THINGS ARE BUSY, THINGS ARE GREAT, JUST REALLY BUSY, YOU KNOW WHAT IT’S LIKE!!!!!

Now cut to right now. I want you to honestly think about your answer and be truthful – “how are YOU?”

How do you FEEL right now? Tired? Overwhelmed? Happy? Content? Joyful?

I personally right now…am tired. I’m overwhelmed as I mentally compile a list of things that need to be done before our wedding next month, before a big international trip in a few weeks, and before wedding season starts. Let’s let that sink in for a second – YES, I am busy, but YES I am also truly thinking about how I’m currently feeling.

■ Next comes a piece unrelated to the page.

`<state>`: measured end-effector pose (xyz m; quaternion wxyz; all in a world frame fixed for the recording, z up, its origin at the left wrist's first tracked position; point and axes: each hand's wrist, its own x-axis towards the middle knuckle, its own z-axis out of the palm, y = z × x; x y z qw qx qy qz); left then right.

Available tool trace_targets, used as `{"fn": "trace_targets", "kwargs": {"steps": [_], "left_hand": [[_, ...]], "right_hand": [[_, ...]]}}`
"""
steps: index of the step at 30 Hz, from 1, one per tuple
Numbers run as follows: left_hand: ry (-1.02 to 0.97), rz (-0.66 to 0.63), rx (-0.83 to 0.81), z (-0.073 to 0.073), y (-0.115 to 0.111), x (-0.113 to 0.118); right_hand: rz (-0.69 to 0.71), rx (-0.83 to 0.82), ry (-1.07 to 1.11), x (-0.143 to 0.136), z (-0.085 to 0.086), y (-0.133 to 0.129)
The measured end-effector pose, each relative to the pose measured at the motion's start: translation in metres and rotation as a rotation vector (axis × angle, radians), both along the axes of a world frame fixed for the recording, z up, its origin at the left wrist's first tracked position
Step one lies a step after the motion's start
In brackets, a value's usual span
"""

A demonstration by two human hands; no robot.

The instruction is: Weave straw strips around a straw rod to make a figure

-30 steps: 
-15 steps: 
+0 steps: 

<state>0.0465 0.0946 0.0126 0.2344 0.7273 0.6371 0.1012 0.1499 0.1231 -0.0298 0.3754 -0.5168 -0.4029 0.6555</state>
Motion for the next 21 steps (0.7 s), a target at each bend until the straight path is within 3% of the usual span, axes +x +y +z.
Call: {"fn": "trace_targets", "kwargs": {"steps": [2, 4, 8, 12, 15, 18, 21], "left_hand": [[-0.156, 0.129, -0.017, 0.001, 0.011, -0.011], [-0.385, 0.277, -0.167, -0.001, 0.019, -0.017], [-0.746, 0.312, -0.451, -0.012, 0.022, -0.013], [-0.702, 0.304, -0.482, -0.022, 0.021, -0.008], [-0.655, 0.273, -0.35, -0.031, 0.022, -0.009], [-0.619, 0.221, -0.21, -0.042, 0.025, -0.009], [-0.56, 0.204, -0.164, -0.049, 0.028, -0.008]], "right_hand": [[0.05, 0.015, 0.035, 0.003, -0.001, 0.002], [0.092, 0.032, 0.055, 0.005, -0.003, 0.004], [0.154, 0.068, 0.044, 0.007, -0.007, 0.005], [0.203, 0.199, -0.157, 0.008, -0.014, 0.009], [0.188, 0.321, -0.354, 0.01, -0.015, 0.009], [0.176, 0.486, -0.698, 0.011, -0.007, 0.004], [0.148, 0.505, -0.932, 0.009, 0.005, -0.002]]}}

LET’S STOP GLORIFYING BUSY, SHALL WE?

I’m someone who thrives on stress. Truly. I’m a weirdo. My full time job before I started photography was as an EMT, so you KNOW that I’m very into doing my job in super stressful situations. I like to push myself (especially now that I’m an adult – I didn’t do this as much when I was younger). I like to self impose impossible deadlines to push my own personal boundaries. I like to be TOO busy. Even when I watch TV at night, I have to be doing something else as well. As I get older though, I’m starting to see the impact of my busy-ness on my mental and physical health.

Before this year, I’d never struggled with anxiety, depression, or any other mental health issues. I always joked about how my “anxiety was through the roof” and never meant it until I piled so much onto myself that my anxiety was LITERALLY THROUGH THE ROOF. I wasn’t sleeping well – I would lay awake for hours each night and wake up in the middle of each night just like clockwork. I took Melatonin. I tried to go to bed earlier. I tried to limit my phone time before bed. I tried to read. Nothing worked.

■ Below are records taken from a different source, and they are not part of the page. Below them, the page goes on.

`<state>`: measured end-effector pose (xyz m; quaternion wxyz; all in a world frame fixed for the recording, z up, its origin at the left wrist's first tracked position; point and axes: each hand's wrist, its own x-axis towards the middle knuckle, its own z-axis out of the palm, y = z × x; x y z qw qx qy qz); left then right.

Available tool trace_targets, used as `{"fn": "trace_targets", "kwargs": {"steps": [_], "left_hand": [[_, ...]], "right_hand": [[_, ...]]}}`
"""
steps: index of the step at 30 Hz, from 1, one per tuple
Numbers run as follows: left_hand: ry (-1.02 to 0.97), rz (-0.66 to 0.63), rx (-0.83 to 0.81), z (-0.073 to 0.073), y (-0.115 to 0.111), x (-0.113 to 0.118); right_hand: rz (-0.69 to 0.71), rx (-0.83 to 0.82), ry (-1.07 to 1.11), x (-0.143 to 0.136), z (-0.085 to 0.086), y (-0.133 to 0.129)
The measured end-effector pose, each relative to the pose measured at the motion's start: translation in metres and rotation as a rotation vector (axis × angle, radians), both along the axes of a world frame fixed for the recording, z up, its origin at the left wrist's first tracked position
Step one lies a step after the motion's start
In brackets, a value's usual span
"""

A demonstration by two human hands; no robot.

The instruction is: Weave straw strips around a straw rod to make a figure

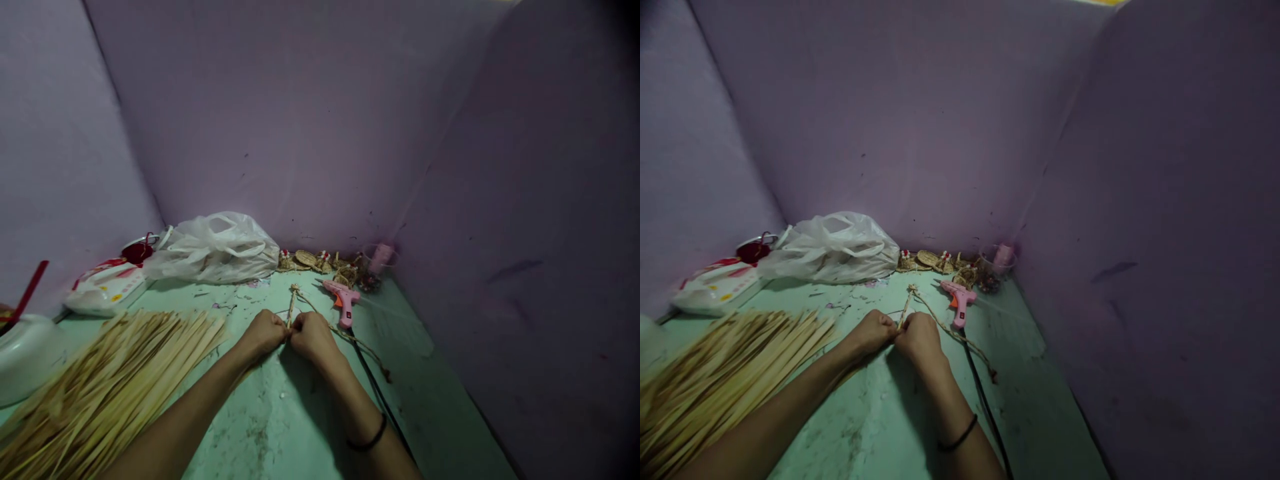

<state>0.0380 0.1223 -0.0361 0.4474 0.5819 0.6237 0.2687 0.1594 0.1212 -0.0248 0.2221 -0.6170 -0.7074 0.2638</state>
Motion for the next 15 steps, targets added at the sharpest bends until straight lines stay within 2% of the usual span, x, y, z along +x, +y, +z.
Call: {"fn": "trace_targets", "kwargs": {"steps": [3, 8, 12, 15], "left_hand": [[-0.026, 0.052, -0.041, 0.002, 0.0, 0.001], [-0.156, 0.137, -0.237, 0.017, -0.004, -0.002], [-0.251, 0.056, -0.267, 0.022, -0.004, -0.013], [-0.293, 0.017, -0.24, 0.026, -0.005, -0.019]], "right_hand": [[-0.072, -0.029, -0.067, -0.002, 0.008, -0.003], [-0.07, -0.131, -0.006, -0.013, 0.017, -0.01], [-0.02, -0.037, -0.04, -0.021, 0.023, -0.019], [0.058, -0.088, 0.004, -0.016, 0.021, -0.017]]}}
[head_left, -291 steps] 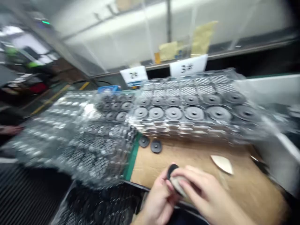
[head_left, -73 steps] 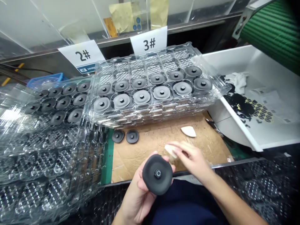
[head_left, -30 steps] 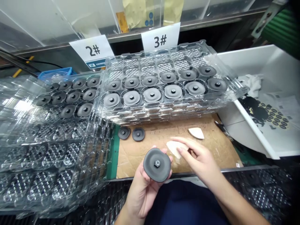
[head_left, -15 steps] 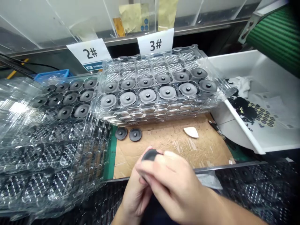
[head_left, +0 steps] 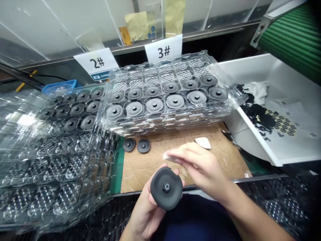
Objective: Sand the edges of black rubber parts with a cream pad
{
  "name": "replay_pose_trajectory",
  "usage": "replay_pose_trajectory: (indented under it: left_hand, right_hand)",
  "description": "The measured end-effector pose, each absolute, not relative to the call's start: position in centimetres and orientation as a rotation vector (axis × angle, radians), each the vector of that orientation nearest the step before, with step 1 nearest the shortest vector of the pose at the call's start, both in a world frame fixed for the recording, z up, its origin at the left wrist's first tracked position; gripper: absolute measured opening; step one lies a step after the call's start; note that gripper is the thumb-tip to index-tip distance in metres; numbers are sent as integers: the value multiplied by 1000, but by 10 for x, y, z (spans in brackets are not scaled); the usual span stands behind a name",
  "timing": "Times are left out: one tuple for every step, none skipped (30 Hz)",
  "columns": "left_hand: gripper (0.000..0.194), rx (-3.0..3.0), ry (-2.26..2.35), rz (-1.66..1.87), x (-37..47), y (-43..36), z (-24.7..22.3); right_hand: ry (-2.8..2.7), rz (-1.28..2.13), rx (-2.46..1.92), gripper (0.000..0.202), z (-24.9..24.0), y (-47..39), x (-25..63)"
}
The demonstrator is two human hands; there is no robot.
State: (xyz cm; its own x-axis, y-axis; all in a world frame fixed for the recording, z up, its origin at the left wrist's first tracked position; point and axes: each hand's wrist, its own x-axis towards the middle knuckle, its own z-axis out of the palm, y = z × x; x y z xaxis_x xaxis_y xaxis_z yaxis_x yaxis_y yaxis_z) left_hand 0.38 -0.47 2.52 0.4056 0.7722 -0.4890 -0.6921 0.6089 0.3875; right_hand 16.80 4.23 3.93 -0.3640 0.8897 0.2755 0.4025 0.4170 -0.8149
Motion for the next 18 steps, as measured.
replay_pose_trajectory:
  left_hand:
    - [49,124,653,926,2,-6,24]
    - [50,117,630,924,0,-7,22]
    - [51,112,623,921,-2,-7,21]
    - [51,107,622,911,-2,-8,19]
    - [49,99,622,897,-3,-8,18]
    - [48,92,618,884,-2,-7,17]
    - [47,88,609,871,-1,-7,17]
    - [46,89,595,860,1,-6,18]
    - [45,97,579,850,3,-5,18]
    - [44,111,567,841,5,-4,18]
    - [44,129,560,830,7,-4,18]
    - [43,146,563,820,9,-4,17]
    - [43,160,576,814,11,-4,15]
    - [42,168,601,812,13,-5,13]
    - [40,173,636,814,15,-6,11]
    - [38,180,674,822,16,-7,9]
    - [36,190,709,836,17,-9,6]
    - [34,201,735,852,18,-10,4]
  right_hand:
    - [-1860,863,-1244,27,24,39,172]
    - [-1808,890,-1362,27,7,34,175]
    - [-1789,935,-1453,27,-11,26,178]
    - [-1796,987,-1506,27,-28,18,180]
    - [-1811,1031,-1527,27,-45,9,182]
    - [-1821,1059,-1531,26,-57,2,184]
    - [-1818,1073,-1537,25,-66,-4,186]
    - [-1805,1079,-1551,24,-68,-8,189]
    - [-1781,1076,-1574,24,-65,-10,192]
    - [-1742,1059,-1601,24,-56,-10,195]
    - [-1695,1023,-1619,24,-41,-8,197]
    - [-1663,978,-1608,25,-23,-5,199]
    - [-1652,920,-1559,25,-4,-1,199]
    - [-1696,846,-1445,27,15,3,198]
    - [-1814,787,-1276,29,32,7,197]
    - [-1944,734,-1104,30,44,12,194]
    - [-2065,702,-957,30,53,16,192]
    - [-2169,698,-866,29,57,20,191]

One day in October as I was sitting at my desk, I had a panic attack. I’d never had one before but recognized it from the tightness in my chest and my inability to breathe. I started to sob out of nowhere and didn’t understand what was happening to me. Thinking back on it, I see now how short I was with friends and family during the fall – I felt like people were coming at me from every angle constantly asking me questions but never asking *how* I was. I started to just repeat “oh, busy, but good!” over and over like a mantra while pasting a smile on my face. I didn’t realize how stressed I was until that panic attack and when I ended up getting SO sick a few days after and remaining sick for almost the entirety of October (ya know, just one of the most jam packed months I had). That day I immediately “quieted” my social media and restricted my phone hours (social media is a DRAIN, but don’t worry we’ll talk about that too) and I almost immediately started to see a difference. I started taking mandatory breaks and tried to step away from my computer each night.

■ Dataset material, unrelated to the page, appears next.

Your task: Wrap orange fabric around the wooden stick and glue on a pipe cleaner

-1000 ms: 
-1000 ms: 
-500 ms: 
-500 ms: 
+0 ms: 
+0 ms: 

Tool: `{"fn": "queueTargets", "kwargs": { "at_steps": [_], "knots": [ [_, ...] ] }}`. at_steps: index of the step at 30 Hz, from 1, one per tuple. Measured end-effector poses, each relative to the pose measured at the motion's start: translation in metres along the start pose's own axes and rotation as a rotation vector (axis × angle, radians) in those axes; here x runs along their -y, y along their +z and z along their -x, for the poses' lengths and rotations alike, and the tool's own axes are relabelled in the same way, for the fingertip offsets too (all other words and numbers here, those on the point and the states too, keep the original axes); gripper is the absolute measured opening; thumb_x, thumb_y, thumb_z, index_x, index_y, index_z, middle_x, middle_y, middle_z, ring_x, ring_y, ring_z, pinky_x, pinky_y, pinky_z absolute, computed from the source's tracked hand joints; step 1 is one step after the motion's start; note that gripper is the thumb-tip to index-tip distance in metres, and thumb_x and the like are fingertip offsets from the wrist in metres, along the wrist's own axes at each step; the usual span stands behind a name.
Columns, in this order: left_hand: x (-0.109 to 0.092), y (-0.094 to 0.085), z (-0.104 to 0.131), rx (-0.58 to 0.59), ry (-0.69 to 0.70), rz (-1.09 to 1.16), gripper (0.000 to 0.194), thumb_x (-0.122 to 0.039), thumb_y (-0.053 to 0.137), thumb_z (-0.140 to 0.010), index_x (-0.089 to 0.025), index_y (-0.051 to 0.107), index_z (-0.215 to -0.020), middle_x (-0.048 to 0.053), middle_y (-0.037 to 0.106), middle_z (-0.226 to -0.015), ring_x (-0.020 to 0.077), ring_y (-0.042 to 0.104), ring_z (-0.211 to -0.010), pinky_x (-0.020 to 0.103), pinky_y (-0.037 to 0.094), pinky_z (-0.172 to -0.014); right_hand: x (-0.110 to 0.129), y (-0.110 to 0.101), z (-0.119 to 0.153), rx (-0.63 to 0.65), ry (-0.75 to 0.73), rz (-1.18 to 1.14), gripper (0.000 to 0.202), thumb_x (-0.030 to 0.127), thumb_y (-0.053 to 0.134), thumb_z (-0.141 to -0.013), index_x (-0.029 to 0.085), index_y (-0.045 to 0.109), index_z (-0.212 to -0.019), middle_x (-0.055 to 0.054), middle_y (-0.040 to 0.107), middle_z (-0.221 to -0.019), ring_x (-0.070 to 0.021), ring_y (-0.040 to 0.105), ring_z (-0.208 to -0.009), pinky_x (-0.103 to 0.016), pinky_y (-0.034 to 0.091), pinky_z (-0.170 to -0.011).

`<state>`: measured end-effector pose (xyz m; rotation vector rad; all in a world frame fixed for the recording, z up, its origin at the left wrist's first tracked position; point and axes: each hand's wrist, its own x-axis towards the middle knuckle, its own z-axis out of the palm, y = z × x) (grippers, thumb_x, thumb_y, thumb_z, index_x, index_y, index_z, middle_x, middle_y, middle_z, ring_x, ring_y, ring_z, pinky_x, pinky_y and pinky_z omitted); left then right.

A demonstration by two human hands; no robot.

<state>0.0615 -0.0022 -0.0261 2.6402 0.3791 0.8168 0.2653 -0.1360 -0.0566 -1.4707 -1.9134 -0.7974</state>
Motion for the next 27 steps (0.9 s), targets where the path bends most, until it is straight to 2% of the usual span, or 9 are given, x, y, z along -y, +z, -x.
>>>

Since then, I’ve tried (so, SO hard) to maintain strategies like that to keep my stress and anxiety at bay. I get frustrated and angry with myself easily and have been attempting to give myself a little more grace than normal, but MAN IS IT HARD. One of my goals for this year is a major overhaul of my work/life balance (BALANCE is my word of the year – let’s all just laugh together, shall we?) – starting with office hours (can we just please talk about how hard it is when your office is in your house?), and walking away from emails at a certain time. Last year, when JB was at work (on 24 hr shifts), there were nights I would FORGET TO EAT DINNER because I’d just keep working until 9 or 10 pm. HOW.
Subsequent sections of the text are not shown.